■ Work required ■
Once the line containing "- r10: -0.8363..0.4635" has been printed, stop; print every line before it exactly, starting at the top of the material below.

■ Supplied material ■
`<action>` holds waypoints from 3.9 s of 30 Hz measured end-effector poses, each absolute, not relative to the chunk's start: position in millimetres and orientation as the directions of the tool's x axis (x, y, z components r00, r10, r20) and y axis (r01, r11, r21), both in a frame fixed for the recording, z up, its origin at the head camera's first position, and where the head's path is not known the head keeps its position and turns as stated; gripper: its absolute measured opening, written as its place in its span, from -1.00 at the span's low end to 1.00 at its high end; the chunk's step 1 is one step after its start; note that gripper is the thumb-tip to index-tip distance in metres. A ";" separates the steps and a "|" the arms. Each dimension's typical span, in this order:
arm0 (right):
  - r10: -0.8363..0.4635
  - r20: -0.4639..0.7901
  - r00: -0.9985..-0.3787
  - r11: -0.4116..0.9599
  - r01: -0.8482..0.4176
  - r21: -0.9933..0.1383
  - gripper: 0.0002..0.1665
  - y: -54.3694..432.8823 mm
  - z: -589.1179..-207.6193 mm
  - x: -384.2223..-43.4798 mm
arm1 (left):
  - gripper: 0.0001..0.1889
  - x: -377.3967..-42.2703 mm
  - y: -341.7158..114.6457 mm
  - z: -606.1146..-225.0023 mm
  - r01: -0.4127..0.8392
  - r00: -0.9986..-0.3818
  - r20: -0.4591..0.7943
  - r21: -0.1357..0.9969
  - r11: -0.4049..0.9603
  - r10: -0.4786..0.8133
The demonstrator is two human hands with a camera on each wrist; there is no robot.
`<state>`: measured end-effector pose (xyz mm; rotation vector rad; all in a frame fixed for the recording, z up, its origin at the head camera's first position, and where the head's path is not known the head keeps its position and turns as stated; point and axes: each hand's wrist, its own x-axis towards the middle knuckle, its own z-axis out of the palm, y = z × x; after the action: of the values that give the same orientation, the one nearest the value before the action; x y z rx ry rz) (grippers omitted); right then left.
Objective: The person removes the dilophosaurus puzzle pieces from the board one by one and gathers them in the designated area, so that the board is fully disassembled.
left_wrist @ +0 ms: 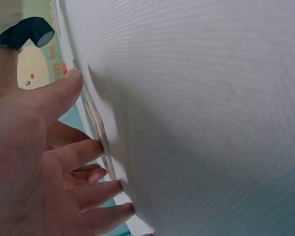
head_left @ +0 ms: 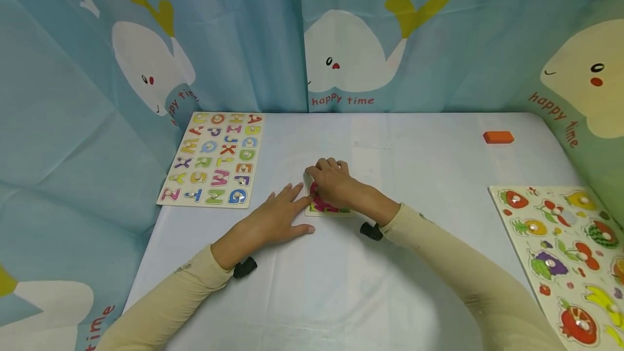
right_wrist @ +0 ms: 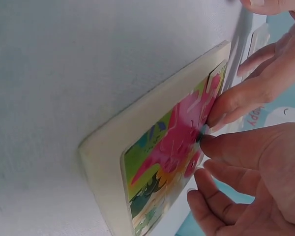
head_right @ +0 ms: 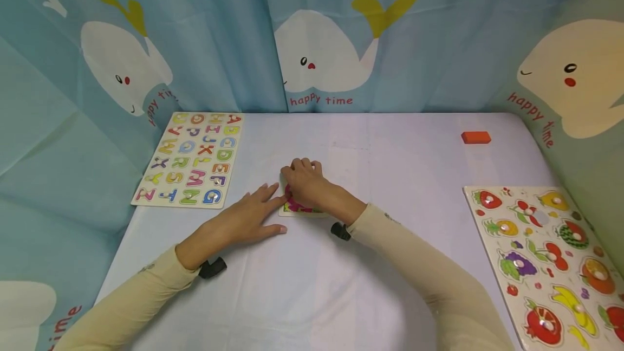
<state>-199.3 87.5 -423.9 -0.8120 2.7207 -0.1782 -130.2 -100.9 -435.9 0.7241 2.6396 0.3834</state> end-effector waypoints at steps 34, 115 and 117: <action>-0.537 -0.234 -0.811 0.833 -0.464 -0.302 -0.53 91.0 -423.8 -205.9 | -0.18 -130.3 -101.1 -436.2 0.433 -0.799 -0.278 0.347 0.832 0.532; -0.473 -0.238 -0.848 0.783 -0.280 -0.555 -0.91 278.7 -414.9 -225.7 | -0.16 -129.2 -101.3 -440.5 0.415 -0.800 -0.287 0.370 0.831 0.527; -0.471 -0.198 -0.860 0.789 -0.310 -0.530 -0.88 275.4 -415.9 -223.3 | -0.15 -129.4 -101.3 -441.0 0.415 -0.799 -0.292 0.363 0.834 0.525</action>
<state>-223.3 275.4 -415.9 -0.5983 2.6591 -0.7079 -129.4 -101.3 -441.0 0.7028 2.6305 0.3984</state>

■ Exercise result ■
`<action>` holds waypoints from 3.9 s of 30 Hz measured end-effector poses, each absolute, not relative to the chunk's start: position in millimetres and orientation as the directions of the tool's x axis (x, y, z components r00, r10, r20) and y axis (r01, r11, r21), both in a frame fixed for the recording, z up, its origin at the head camera's first position, and where the head's path is not known the head keeps its position and turns as stated; gripper: its absolute measured opening, written as its place in its span, from -1.00 at the span's low end to 1.00 at its high end; the chunk's step 1 is one step after its start; note that gripper is the thumb-tip to index-tip distance in metres. A ";" separates the steps and a "|" the arms. Each dimension's typical span, in this order:
arm0 (right):
  - r10: -0.8363..0.4635

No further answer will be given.